• _Required action_: Each record is to be given again without alteration.

• _Record extracts_:
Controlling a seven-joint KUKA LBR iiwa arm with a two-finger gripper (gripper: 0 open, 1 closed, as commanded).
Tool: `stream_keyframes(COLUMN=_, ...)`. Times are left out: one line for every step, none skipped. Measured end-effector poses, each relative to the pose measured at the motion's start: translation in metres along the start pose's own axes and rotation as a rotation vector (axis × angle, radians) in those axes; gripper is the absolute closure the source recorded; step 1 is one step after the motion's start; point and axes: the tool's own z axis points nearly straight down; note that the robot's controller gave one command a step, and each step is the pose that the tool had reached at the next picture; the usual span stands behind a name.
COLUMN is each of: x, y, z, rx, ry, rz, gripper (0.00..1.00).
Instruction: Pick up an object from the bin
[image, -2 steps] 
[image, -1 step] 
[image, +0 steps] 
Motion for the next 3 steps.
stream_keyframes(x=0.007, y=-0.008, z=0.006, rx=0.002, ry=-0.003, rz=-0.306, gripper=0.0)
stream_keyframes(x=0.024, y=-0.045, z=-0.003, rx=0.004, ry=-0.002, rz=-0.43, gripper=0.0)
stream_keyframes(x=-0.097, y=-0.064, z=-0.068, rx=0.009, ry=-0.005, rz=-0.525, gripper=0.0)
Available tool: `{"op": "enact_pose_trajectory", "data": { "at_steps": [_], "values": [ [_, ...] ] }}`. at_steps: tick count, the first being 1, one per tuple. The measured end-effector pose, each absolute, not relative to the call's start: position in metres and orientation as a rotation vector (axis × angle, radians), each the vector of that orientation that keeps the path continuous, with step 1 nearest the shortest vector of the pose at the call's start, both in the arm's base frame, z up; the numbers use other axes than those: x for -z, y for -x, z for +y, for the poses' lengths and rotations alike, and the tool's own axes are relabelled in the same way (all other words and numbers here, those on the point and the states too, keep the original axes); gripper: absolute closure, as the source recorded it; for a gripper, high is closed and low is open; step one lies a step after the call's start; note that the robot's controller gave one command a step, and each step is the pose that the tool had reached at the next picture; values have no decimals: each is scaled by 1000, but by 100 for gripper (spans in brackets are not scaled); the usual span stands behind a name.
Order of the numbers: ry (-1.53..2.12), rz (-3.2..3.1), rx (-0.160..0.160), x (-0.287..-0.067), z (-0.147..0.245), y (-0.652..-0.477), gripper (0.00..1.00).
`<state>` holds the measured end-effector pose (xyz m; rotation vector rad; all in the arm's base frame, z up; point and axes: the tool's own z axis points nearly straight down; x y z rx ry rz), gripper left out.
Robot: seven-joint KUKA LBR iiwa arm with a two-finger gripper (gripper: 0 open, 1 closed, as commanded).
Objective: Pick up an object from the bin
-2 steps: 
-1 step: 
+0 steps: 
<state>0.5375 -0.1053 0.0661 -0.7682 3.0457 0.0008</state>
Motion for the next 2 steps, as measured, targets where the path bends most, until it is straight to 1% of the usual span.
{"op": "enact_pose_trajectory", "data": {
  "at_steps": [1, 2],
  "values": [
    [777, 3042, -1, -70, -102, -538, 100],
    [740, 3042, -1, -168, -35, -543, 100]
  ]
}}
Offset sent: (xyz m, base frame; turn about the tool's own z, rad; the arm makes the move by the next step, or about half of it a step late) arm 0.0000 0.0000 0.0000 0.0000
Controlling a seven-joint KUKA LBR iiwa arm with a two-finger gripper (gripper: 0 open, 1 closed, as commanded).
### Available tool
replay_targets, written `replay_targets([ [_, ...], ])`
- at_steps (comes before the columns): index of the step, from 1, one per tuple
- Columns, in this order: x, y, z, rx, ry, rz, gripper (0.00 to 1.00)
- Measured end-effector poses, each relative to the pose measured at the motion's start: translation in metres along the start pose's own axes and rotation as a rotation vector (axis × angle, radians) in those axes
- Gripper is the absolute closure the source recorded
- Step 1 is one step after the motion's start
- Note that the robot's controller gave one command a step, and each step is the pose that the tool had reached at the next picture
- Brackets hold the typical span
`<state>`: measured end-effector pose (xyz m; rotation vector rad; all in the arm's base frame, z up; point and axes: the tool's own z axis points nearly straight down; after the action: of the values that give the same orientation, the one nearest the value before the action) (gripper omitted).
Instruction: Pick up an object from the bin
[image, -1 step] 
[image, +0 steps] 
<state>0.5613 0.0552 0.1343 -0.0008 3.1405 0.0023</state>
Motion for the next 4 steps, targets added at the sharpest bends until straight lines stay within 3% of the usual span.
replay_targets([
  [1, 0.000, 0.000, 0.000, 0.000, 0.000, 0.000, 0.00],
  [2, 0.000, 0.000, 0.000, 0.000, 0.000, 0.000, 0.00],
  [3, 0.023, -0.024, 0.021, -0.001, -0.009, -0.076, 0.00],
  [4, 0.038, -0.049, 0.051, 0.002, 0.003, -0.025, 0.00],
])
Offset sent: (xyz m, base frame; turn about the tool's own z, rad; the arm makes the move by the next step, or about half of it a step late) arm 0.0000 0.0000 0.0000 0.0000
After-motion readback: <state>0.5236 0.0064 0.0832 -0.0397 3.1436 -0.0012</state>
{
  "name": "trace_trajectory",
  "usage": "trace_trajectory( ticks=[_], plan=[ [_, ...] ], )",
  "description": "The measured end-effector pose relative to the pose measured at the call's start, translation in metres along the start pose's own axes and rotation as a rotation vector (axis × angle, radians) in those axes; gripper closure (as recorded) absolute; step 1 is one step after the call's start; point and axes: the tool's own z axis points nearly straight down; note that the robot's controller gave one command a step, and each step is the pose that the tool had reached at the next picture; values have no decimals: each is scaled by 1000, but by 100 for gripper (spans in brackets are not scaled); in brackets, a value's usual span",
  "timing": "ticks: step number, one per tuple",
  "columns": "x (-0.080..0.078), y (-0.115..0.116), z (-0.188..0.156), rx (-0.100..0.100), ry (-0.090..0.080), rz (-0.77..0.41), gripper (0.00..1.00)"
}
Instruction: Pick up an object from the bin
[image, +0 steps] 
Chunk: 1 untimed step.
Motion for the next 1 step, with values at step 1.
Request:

• _Result of this task_:
Controlling a seven-joint KUKA LBR iiwa arm with a two-finger gripper (gripper: 0 open, 1 closed, as commanded).
Tool: `stream_keyframes(COLUMN=_, ...)`. Times are left out: one line for every step, none skipped. Measured end-effector poses, each relative to the pose measured at the motion's start: translation in metres along the start pose's own axes and rotation as a rotation vector (axis × angle, radians) in those axes; gripper is the absolute closure the source recorded; step 1 is one step after the motion's start; point and axes: the tool's own z axis points nearly straight down; note that the robot's controller gave one command a step, and each step is the pose that the tool had reached at the next picture; the usual span stands behind a name.
COLUMN is each of: x, y, z, rx, ry, rz, gripper (0.00..1.00).
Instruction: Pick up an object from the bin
[image, -2 steps] 
[image, -1 step] 
[image, +0 steps] 
Motion for the next 3 steps.
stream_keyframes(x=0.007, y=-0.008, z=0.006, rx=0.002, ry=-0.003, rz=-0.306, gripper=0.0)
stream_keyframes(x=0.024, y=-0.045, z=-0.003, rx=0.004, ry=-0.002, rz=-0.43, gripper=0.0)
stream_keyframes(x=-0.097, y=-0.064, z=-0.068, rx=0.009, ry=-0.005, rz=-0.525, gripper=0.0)
Available tool: `{"op": "enact_pose_trajectory", "data": { "at_steps": [_], "values": [ [_, ...] ] }}`. at_steps: tick count, the first being 1, one per tuple. The measured end-effector pose, each absolute, not relative to the call's start: position in metres and orientation as a rotation vector (axis × angle, radians), each the vector of that orientation that keeps the path continuous, with step 1 nearest the shortest vector of the pose at the call's start, both in the arm's base frame, z up; the numbers use other axes than those: x for -z, y for -x, z for +y, for the poses' lengths and rotations alike, and the tool's own axes are relabelled in the same way (all other words and numbers here, those on the point and the states too, keep the original axes); gripper: absolute closure, as the source recorded it; for a gripper, high is closed and low is open; step one lies a step after the call's start; note that the robot's controller gave one command a step, and each step is the pose that the tool had reached at the next picture; values have no decimals: each is scaled by 1000, but by 100 for gripper (spans in brackets are not scaled); the usual span stands behind a name.
Order of the numbers: ry (-1.53..2.12), rz (-3.2..3.1), rx (-0.160..0.160), x (-0.287..-0.067), z (-0.147..0.245), y (-0.652..-0.477), gripper (0.00..1.00).
`<state>` holds the measured end-effector pose (xyz m; rotation vector rad; all in the arm's base frame, z up; point and axes: the tool's own z axis points nearly straight down; x y z rx ry rz), gripper left out.
Robot: seven-joint KUKA LBR iiwa arm with a two-finger gripper (gripper: 0 open, 1 closed, as commanded).
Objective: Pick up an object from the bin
-2 steps: 
-1 step: 
+0 steps: 
<state>0.5375 -0.1053 0.0661 -0.7682 3.0457 0.0008</state>
Motion for the next 2 steps, as measured, targets where the path bends most, until it is straight to 1% of the usual span.
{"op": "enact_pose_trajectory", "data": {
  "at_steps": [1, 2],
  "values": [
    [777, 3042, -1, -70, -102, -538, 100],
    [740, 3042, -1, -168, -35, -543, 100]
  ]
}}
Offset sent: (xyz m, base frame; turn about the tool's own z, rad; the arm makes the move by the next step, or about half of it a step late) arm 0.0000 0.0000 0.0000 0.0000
Controlling a seven-joint KUKA LBR iiwa arm with a two-finger gripper (gripper: 0 open, 1 closed, as commanded).
### Available tool
replay_targets, written `replay_targets([ [_, ...], ])`
- at_steps (comes before the columns): index of the step, from 1, one per tuple
- Columns, in this order: x, y, z, rx, ry, rz, gripper (0.00 to 1.00)
- Measured end-effector poses, each relative to the pose measured at the motion's start: translation in metres along the start pose's own axes and rotation as a rotation vector (axis × angle, radians) in those axes
- Gripper is the absolute closure the source recorded
- Step 1 is one step after the motion's start
- Note that the robot's controller gave one command a step, and each step is the pose that the tool had reached at the next picture
- Brackets hold the typical span
`<state>`: measured end-effector pose (xyz m; rotation vector rad; all in the arm's base frame, z up; point and axes: the tool's own z axis points nearly straight down; after the action: of the values that give the same orientation, the one nearest the value before the action) (gripper omitted).
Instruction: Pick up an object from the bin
[image, -1 step] 
[image, +0 steps] 
<state>0.5613 0.0552 0.1343 -0.0008 3.1405 0.0023</state>
Motion for the next 4 steps, targets added at the sharpest bends until straight lines stay within 3% of the usual span.
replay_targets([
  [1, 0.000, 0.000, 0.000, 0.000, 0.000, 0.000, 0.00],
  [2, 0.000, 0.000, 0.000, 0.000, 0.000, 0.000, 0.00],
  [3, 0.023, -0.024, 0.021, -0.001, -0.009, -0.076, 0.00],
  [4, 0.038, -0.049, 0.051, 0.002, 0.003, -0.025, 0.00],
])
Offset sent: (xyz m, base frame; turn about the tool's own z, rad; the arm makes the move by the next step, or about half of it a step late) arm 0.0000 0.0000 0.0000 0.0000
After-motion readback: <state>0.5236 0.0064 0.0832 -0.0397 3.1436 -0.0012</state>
{
  "name": "trace_trajectory",
  "usage": "trace_trajectory( ticks=[_], plan=[ [_, ...] ], )",
  "description": "The measured end-effector pose relative to the pose measured at the call's start, translation in metres along the start pose's own axes and rotation as a rotation vector (axis × angle, radians) in those axes; gripper closure (as recorded) absolute; step 1 is one step after the call's start; point and axes: the tool's own z axis points nearly straight down; note that the robot's controller gave one command a step, and each step is the pose that the tool had reached at the next picture; values have no decimals: each is scaled by 1000, but by 100 for gripper (spans in brackets are not scaled); in brackets, a value's usual span",
  "timing": "ticks: step number, one per tuple",
  "columns": "x (-0.080..0.078), y (-0.115..0.116), z (-0.188..0.156), rx (-0.100..0.100), ry (-0.090..0.080), rz (-0.77..0.41), gripper (0.00..1.00)"
}
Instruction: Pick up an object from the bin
[image, +0 steps] 
Chunk: 1 untimed step.
Motion for the next 1 step, with values at step 1.
Request:

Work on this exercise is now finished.